▶ Description of the task:
Every line of the data below that holds the string "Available" needs to be reported.

* * *

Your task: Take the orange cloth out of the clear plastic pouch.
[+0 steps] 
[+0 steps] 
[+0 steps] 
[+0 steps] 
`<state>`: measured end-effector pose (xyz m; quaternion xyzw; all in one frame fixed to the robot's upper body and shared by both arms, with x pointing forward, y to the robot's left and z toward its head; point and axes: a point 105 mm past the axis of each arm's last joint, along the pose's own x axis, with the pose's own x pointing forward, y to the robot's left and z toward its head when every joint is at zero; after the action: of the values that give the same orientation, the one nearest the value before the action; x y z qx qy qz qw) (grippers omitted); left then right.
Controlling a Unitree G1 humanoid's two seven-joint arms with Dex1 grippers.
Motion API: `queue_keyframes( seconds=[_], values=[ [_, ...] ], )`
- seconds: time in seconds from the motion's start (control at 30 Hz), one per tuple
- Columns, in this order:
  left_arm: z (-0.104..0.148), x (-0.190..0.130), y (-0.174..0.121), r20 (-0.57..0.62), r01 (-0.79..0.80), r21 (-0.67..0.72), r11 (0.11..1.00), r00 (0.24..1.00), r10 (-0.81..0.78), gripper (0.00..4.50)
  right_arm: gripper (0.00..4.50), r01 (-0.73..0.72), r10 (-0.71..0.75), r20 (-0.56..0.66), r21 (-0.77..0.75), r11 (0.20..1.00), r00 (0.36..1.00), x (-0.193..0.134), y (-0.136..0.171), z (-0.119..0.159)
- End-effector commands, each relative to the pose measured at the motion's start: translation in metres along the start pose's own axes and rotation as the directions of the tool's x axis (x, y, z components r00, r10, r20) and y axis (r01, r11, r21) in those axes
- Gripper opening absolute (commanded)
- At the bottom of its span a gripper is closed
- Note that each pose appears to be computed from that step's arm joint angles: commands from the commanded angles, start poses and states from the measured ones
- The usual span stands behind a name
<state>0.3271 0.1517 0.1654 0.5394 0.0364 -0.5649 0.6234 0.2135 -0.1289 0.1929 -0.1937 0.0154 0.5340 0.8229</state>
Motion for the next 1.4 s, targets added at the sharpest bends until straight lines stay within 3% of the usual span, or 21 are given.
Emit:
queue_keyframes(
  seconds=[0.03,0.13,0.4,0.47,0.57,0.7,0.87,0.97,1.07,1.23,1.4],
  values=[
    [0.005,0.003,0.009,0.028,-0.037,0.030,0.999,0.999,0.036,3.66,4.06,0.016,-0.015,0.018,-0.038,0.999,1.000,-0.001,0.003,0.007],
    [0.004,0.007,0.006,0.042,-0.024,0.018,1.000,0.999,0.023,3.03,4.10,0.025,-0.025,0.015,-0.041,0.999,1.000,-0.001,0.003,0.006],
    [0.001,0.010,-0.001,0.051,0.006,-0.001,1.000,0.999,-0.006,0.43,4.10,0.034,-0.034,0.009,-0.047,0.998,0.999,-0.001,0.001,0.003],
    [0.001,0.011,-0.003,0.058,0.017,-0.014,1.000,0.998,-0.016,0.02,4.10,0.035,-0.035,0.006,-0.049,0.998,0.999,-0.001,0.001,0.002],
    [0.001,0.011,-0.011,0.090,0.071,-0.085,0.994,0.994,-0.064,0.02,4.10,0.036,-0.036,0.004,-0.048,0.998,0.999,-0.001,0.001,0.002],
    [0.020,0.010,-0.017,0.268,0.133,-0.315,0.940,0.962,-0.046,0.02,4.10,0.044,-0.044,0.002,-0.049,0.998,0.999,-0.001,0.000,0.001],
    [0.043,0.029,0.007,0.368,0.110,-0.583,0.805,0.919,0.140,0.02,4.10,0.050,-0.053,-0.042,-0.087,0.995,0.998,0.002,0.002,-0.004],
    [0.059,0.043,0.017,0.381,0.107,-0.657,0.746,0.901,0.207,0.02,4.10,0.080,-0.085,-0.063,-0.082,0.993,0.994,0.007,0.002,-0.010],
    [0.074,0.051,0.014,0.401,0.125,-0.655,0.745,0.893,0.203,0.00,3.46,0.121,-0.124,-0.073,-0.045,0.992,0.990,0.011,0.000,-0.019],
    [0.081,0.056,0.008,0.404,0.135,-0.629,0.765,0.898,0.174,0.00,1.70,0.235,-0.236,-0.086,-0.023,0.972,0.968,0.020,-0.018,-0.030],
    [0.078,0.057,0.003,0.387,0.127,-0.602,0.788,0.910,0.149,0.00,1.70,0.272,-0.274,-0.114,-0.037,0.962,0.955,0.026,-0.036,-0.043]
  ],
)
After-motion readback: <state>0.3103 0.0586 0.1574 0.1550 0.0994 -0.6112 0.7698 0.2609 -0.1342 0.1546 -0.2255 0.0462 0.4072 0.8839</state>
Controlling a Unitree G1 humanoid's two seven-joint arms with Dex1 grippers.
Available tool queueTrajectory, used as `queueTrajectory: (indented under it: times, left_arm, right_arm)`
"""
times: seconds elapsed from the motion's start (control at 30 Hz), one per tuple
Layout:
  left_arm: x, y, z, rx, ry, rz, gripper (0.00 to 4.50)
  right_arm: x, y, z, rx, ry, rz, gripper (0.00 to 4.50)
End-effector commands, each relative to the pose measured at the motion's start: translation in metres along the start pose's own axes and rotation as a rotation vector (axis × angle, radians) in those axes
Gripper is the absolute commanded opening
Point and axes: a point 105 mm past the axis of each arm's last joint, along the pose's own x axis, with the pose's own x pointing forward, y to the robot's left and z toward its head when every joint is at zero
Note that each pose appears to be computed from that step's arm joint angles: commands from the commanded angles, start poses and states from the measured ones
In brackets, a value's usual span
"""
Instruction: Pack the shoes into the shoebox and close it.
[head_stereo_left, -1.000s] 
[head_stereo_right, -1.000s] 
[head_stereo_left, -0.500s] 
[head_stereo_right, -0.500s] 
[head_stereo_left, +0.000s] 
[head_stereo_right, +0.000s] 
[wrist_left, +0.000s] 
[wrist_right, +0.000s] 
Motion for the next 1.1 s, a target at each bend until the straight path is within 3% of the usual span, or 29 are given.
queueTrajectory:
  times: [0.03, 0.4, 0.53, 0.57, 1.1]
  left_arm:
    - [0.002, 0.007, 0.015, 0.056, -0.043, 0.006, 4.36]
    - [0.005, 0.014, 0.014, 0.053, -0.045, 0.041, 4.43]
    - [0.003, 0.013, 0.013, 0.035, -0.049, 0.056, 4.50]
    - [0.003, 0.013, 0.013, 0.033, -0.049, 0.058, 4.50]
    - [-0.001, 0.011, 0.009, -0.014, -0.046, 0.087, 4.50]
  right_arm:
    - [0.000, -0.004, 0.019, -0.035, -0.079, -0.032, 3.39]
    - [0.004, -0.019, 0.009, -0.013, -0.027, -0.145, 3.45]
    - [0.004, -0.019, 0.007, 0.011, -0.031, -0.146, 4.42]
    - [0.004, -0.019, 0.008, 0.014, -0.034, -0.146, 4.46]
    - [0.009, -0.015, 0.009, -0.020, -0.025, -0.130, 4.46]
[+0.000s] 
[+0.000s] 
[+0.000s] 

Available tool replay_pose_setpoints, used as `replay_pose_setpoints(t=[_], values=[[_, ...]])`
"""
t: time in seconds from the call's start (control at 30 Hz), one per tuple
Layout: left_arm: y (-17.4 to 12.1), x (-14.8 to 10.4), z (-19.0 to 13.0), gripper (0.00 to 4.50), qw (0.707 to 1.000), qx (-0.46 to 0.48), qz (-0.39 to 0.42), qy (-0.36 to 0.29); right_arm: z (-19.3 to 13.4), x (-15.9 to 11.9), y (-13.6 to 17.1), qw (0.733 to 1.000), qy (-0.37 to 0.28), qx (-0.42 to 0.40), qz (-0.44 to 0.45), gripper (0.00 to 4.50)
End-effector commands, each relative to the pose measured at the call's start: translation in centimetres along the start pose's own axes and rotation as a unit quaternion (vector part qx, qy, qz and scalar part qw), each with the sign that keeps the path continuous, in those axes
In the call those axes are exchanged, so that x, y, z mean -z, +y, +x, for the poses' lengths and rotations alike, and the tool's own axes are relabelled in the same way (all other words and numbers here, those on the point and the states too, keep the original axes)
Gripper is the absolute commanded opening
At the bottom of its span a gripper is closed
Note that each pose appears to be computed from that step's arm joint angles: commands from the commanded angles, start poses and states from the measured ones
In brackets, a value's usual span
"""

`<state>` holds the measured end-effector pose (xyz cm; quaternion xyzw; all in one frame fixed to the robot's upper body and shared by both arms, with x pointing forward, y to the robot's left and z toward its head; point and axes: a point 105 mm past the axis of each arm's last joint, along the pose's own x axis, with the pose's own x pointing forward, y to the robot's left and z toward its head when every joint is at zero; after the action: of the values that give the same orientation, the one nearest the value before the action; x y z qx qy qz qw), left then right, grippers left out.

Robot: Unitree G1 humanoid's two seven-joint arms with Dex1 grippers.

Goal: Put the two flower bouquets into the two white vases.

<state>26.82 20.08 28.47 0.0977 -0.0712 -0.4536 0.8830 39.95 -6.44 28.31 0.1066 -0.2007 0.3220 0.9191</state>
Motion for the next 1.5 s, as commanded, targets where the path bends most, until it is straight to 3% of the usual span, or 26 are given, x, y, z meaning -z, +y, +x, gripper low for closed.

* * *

▶ Exercise solution:
Available tool queueTrajectory, used as `queueTrajectory: (indented under it: times, left_arm, right_arm)`
Available tool replay_pose_setpoints, used as `replay_pose_setpoints(t=[_], values=[[_, ...]])`

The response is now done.